The UFC may be the “go to” organization for determining which fighter is the best in the world, but for highly-entertaining circus acts (and I mean that in the nicest way possible), Strikeforce is king, bar none. Want to see Alistair Overeem fight an actual bear? Give Scott Coker some time and he’ll make it happen. Curious about how Cung Le would do against a Volkswagen Beetle? On a long enough timeline, that bout is sure to go down, too. Until then, however, we have Dan Henderson versus Fedor Emelianenko to tide us over, which will grace our TV screens on Saturday night courtesy of Showtime and a promotional willingness to do just about whatever sounds interesting. And friends, a pairing between the legendary Henderson and the legendary Fedor is very, very interesting. When the two meet in the center of the cage, throwing rights and lefts, who will have the advantage? When they inevitably tie up and clinch, who will get tossed on their head? Is someone destined to get armbarred or leglocked? So many compelling questions swirl about this fantastical (and utterly meaningless) match-up – and the fascinating undercard as well – that one thing is clear: an MMA Convert preview is in order!
Dan Henderson vs. Fedor Emelianenko – At this point, you have to have been living in a cave deep in the Himalayas to have no knowledge of Henderson and Emelianenko’s accomplishments and the tools they bring to the cage. They’ve fought everywhere, accumulated a stack of belts and titles, and punched and subbed their way to victory so many times, they’ve got zero left to prove. But back-to-back losses have us all wondering if the once nigh-unstoppable Russian has become altogether stoppable, and a loss to Henderson – who usually fights in the two weight classes below Fedor’s stomping grounds – would likely send “The Last Emperor” into retirement. Fear not for the heavyweight legend, though; given that Fedor’s career has been spent crushing men much bigger, he should have no problem getting Henderson down and smooshing him.
Marloes Coenen vs. Miesha Tate – Listen. Do you hear that? That faint beating is the pulse of women’s MMA, which is being kept alive by a 135-pound division still somewhat active. Last week’s Strikeforce Challengers was all about someone earning a title shot, while this week’s installment is all about who gets to keep the belt. Will it be champ Coenen, who somehow manages to find submissions no matter how much punishment she takes? Or will it be Tate, who earned her shot by winning a one-night, four-woman tournament with a whole ‘lotta grappling dominance? This one is a toss up.

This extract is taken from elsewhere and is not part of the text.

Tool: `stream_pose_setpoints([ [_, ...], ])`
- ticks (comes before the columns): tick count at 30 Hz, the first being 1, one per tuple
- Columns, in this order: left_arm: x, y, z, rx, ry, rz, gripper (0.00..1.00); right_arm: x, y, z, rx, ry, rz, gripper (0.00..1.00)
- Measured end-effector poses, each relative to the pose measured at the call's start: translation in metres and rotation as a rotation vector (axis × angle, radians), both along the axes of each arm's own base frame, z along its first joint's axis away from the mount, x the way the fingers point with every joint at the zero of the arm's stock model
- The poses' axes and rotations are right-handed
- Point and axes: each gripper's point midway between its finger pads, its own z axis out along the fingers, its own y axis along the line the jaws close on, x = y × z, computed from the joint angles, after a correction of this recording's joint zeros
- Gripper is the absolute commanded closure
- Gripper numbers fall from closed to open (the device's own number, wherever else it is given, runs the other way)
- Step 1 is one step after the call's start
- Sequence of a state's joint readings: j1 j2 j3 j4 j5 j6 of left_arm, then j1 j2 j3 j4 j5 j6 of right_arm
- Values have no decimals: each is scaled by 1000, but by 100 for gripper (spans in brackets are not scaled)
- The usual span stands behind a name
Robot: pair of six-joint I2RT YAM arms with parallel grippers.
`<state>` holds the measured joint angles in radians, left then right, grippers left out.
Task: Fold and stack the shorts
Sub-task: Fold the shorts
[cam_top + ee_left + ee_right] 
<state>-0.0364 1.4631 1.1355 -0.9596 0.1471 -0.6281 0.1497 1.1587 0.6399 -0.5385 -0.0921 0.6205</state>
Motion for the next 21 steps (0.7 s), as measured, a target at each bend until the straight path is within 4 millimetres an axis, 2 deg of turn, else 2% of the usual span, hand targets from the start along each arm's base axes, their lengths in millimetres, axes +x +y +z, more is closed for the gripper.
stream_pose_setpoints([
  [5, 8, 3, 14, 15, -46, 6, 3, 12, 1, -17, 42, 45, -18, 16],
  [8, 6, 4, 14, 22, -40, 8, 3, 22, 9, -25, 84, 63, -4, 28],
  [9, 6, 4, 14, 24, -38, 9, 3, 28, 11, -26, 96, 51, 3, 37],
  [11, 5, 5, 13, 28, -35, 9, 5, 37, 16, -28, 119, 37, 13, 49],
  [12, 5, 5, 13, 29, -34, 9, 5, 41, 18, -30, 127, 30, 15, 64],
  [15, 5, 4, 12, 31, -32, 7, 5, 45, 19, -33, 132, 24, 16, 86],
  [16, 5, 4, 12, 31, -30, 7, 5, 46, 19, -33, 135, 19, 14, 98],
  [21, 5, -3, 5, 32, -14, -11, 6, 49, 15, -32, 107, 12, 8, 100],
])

But regardless of who wins, an exciting fight means the fairer gender’s brand of MMA combat gets to keep on living, so let’s hope for an exciting fight.
Tim Kennedy vs. Robbie Lawler – When he’s not battling the nefarious terrorist organization known as COBRA, GI Joe team member Kennedy can be seen whacking foes in the cage with aggression and superior grappling (or falling to those with even more superior grappling). Lawler isn’t exactly a grappler, he’s more of a head-hunting knockout artist, but he sometimes knows his way around a submission escape. Sometimes. Not always, though. In other words, if Kennedy can avoid walking face-first into the Claymore mines stored within Lawler’s fists, he’s likely coming away with the “W”.
Paul Daley vs. Tyron Woodley – When last we saw Daley, he was giving welterweight champ Nick Diaz hell in a raging fistfight. When last we saw Woodley, he was grinding his way past Tarec Saffiedine on a Strikeforce Challengers and earning himself a place in the “big leagues” of regular Strikeforce shows. Now, one of these guys is fighting way above his pay grade in this match-up. Can you guess who it is? If you said “Woodley”, you are correct, and likely won’t be shocked when the fearsome Brit striker decapitates the wrestler with punches.
Scott Smith vs. Tarec Saffiedine – The cool thing about Smith is that he can take a beating and still score a knockout at any time. Unfortunately, after all these years, that trait has turned him into the human equivalent of a battered heavy bag bound with layers and layers of duct tape that dangles from the ceiling at the gym. He’s still dangerous, however, and if skilled striker Saffiedine lets his guard down for a split second, Smith is putting him to sleep. My prediction: Saffiedine makes a mistake and winds up on the canvas, snoring.